In the weeks since the Edenville Dam failed, and flooded Midland, the focus has been on why it failed.
But the people who live upstream from the dam also want to know when, or if, they’ll get their lake back.
On a stormy morning last week, Robert Beltz stands on the green manicured lawn behind his beautiful two story home on Wixom Lake. The lawn extends to what used to be the water line.
“If you walk down toward the sea wall, and look down here, it looks like a desert,” Beltz said.
When the Edenville Dam failed on May 19, water rushed through the breach, draining much of Wixom Lake.
The lake is really a reservoir created in the 1920’s after a hydro-electric dam was built at the confluence of the Tittabawassee and Tobacco Rivers. It would take years to restore Wixom Lake.
Last week, Gov. Gretchen Whitmer hedged when asked about rebuilding the dam.
“I’m inclined to say ‘yes’ but I think there is a lot more information that I need to have to give you the absolute certainty of what next steps look like. But the end goal is, of course, is to restore this community as well as we can to the greatness it was prior to this event,” Whitmer told reporters.
A spokesman for the Michigan Department of Environment, Great Lakes and Energy says an investigation into the dam failure will determine “where we go with next steps in relation to whether or not to rebuild.”
Another option is to allow the rivers to return to their pre-1920 paths.
“There’s really no better way to bring a river back to life than removing a dam,” says Brian Graber, the senior director of river restoration for American Rivers, whose mission is to restore damaged rivers.
Graber says dams should be evaluated for public safety and ecological issues, as well as economic and recreational benefits.
“Rivers are volatile. And with climate change they are even more volatile,” Graber said. “We really need to give rivers the space so that they can flood safely without expecting the infrastructure is going to stop that flooding.”
The Edenville Dam long ago went from producing electric power to powering Gladwin County’s economy.
Scott Govitz is the associate vice president of workforce and economic development at Mid-Michigan College. Govitz says tourism dollars and homes on the lake make up a significant part of the county’s sales and property tax base.
“We have a county that is so reliant upon tourism and these lakes and streams...that are jewels...that we must repair this and get back on our feet,” Govitz said. “The worst case scenario could be bankruptcies of magnitudes that we haven’t seen before.”
County officials are still assessing the economic impact of the dam failure and resulting flood. They are very concerned about the long-term hit of not having Wixom Lake.

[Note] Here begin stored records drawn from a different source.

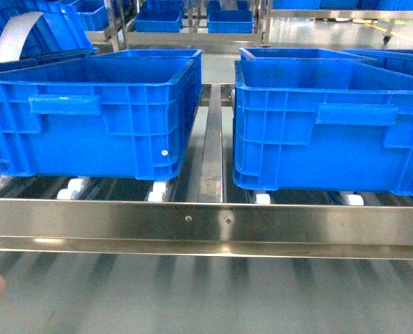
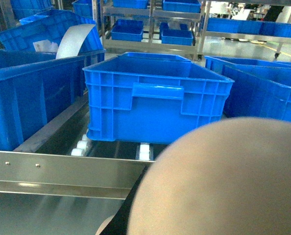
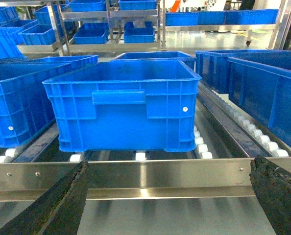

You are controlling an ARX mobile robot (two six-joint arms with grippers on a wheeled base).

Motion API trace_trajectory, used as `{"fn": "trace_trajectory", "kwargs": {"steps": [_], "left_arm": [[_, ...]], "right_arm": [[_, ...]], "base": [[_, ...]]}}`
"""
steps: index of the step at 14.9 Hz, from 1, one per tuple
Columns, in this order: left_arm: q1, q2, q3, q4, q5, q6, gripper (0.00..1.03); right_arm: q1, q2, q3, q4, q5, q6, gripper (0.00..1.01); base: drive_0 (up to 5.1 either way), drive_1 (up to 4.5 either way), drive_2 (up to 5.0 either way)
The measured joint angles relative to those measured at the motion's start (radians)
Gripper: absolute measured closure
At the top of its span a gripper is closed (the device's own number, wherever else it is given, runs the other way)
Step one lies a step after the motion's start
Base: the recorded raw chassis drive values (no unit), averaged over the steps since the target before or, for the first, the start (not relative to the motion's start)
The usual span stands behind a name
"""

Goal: Place part in tray to right shelf

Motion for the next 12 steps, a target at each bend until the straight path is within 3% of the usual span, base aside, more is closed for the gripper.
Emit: {"fn": "trace_trajectory", "kwargs": {"steps": [12], "left_arm": [[0.000,0.000,0.000,0.000,0.000,0.000,0.90]], "right_arm": [[0.000,0.000,0.000,0.000,0.000,0.000,0.03]], "base": [[0.0,0.00,0.0]]}}
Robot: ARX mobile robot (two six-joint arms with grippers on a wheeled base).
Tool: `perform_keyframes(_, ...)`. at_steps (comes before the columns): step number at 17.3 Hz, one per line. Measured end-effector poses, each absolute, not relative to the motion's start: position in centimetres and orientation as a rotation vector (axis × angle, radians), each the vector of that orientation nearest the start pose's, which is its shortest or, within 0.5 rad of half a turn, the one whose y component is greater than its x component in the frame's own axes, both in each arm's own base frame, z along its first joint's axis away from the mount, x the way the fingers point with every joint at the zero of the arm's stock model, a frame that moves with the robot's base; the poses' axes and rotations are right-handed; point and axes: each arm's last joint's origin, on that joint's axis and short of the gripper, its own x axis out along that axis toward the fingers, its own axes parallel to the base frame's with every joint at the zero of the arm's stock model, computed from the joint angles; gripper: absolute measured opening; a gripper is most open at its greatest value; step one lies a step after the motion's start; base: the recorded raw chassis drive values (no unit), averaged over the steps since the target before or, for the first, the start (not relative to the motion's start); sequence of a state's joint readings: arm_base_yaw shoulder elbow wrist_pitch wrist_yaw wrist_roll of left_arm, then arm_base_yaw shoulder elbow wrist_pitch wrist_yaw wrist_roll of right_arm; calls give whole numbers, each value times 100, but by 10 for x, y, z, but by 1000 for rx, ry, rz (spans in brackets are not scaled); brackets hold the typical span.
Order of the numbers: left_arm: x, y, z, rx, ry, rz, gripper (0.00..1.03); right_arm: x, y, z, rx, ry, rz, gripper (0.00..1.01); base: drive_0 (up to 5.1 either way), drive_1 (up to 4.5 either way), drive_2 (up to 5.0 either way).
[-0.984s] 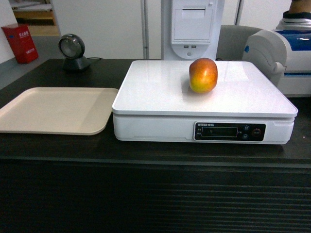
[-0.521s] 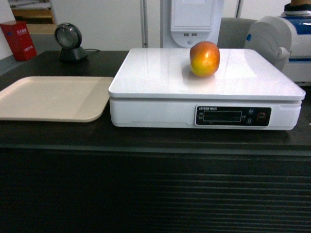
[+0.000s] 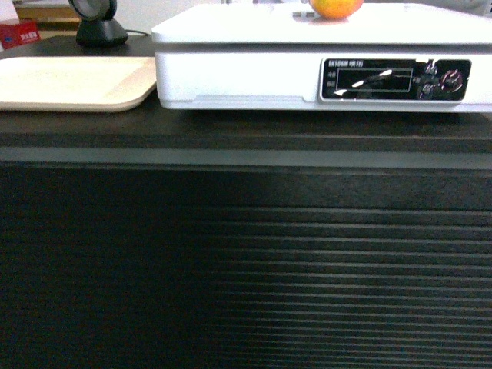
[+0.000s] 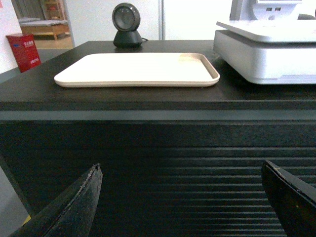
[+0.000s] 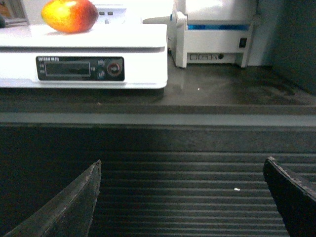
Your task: Place dark red mango on scale at checkout
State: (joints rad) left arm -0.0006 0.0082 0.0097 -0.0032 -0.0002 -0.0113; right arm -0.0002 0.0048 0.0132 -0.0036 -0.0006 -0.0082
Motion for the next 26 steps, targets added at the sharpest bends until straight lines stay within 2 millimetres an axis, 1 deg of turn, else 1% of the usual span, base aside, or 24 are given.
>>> perform_keyframes(26, 98, 0, 166, -10, 4, -1, 98, 97, 0, 167, -8, -3, 0, 98, 0, 0, 0)
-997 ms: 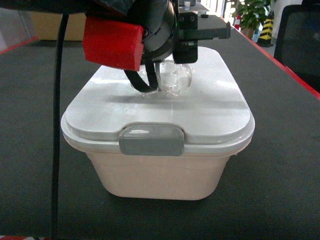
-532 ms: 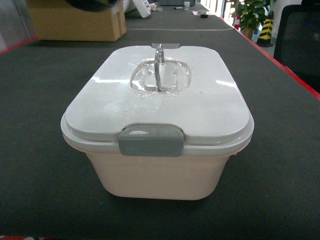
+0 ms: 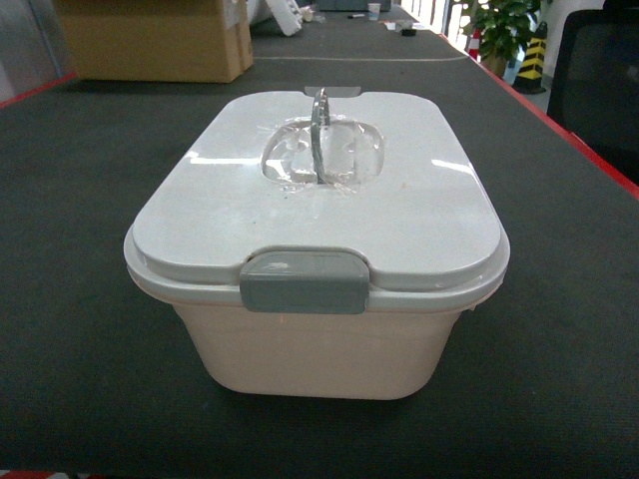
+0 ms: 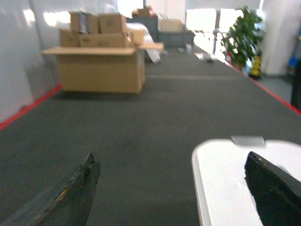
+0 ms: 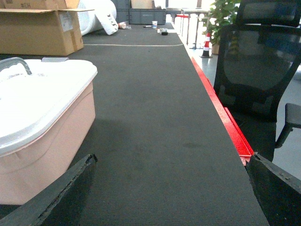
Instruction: Pick capacitor and pack into box
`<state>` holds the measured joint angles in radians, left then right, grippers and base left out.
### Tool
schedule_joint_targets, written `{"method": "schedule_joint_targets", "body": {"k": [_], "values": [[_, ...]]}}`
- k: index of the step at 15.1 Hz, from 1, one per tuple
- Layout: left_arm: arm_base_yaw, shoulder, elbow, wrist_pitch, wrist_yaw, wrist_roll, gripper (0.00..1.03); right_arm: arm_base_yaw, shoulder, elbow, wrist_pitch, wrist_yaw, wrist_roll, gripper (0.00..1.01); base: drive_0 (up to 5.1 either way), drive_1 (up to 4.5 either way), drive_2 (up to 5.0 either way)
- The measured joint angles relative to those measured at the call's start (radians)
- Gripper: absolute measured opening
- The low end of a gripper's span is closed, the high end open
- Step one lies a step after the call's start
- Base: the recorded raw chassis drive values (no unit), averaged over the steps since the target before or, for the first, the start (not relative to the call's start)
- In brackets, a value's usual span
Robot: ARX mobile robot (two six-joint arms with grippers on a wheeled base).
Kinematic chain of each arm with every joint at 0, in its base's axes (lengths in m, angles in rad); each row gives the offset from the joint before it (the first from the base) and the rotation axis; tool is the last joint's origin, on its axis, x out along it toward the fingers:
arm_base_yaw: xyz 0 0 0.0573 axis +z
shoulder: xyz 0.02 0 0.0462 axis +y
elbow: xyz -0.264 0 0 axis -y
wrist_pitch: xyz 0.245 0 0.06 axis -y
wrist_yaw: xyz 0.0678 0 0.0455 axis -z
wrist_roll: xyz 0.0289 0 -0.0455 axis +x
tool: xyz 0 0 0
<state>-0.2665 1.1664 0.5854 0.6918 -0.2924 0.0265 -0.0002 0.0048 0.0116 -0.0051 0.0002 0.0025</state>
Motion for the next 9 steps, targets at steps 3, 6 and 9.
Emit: {"method": "schedule_joint_targets", "body": {"k": [3, 6, 9], "values": [[0.081, -0.164, -0.165, -0.101, 0.095, -0.019, 0.55, 0.0, 0.0, 0.0, 0.001, 0.0, 0.0, 0.98, 0.0, 0.0, 0.0], [0.129, -0.269, -0.311, -0.08, 0.161, -0.02, 0.17, 0.0, 0.0, 0.0, 0.0, 0.0, 0.0, 0.98, 0.0, 0.0, 0.0], [0.175, -0.378, -0.407, -0.092, 0.193, -0.024, 0.02, 0.0, 0.0, 0.0, 0.0, 0.0, 0.0, 0.98, 0.0, 0.0, 0.0]]}}
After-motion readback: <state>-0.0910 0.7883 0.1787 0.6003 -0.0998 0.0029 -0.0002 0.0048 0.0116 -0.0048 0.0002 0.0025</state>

At this point, it’s unclear how much it would cost to repair or replace the broken dam or who would pay.
For Wixom Lake homeowners like Robert Beltz, the suggestion that the dam might not get rebuilt is unthinkable.
“You’d see 10,000 people around this lake, they’d all be out with pitchforks and torches,” Beltz said. “None of them want to see the lake to disappear and I do not see that as an option.”
But the new view of Wixom Lake this summer will likely be the same for many years to come, nice homes overlooking mud flats with water trickling through a broken dam.